Your instructions =
Please set down each line of the material exactly.

Available data =
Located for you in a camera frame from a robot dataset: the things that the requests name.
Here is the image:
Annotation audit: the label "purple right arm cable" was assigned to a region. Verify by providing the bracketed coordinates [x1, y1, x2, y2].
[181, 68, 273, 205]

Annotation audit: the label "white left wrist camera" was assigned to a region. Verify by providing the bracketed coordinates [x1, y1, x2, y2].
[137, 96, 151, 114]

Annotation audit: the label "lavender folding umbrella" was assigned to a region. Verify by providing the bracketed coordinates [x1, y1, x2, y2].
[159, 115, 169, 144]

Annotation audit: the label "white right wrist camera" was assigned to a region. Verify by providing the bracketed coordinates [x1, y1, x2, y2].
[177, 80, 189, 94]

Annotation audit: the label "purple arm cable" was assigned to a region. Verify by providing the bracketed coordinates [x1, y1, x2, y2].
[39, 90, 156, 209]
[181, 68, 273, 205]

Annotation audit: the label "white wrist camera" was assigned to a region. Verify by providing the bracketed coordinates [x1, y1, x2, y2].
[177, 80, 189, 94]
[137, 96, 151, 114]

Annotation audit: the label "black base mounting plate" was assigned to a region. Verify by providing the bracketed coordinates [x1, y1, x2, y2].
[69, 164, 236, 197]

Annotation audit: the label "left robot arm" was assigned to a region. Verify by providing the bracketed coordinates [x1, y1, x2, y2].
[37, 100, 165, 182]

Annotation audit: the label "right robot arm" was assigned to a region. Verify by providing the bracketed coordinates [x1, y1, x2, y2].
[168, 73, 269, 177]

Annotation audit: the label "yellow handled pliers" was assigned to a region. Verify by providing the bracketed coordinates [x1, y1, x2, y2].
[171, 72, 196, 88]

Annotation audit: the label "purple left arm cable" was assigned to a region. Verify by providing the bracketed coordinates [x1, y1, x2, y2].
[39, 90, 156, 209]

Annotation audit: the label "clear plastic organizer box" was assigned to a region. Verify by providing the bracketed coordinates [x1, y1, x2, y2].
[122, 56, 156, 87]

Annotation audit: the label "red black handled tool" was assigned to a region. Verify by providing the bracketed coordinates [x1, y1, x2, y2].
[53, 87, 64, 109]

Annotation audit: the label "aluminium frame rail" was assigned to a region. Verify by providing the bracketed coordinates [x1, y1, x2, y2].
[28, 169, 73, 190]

Output below =
Located for you in a camera frame from a robot dataset: the things that the requests name.
Here is the image:
Annotation audit: the label "purple right arm cable" was assigned to a region. Verify by providing the bracketed coordinates [x1, y1, x2, y2].
[181, 68, 273, 205]

Annotation audit: the label "white left wrist camera" was assigned to a region. Verify by providing the bracketed coordinates [x1, y1, x2, y2].
[137, 96, 151, 114]

Annotation audit: the label "lavender folding umbrella" was assigned to a region. Verify by providing the bracketed coordinates [x1, y1, x2, y2].
[159, 115, 169, 144]

Annotation audit: the label "white right wrist camera" was assigned to a region. Verify by providing the bracketed coordinates [x1, y1, x2, y2].
[177, 80, 189, 94]

Annotation audit: the label "purple arm cable" was assigned to a region. Verify by providing the bracketed coordinates [x1, y1, x2, y2].
[39, 90, 156, 209]
[181, 68, 273, 205]

Annotation audit: the label "white wrist camera" was assigned to a region. Verify by providing the bracketed coordinates [x1, y1, x2, y2].
[177, 80, 189, 94]
[137, 96, 151, 114]

Annotation audit: the label "black base mounting plate" was assigned to a region. Verify by providing the bracketed coordinates [x1, y1, x2, y2].
[69, 164, 236, 197]

Annotation audit: the label "left robot arm" was assigned to a region. Verify by providing the bracketed coordinates [x1, y1, x2, y2].
[37, 100, 165, 182]

Annotation audit: the label "right robot arm" was assigned to a region. Verify by providing the bracketed coordinates [x1, y1, x2, y2].
[168, 73, 269, 177]

Annotation audit: the label "yellow handled pliers" was assigned to a region. Verify by providing the bracketed coordinates [x1, y1, x2, y2].
[171, 72, 196, 88]

Annotation audit: the label "purple left arm cable" was assigned to a region. Verify by providing the bracketed coordinates [x1, y1, x2, y2].
[39, 90, 156, 209]

Annotation audit: the label "clear plastic organizer box" was assigned to a region. Verify by providing the bracketed coordinates [x1, y1, x2, y2].
[122, 56, 156, 87]

Annotation audit: the label "red black handled tool" was assigned to a region. Verify by providing the bracketed coordinates [x1, y1, x2, y2].
[53, 87, 64, 109]

Annotation audit: the label "aluminium frame rail" was assigned to a region. Verify by providing the bracketed coordinates [x1, y1, x2, y2].
[28, 169, 73, 190]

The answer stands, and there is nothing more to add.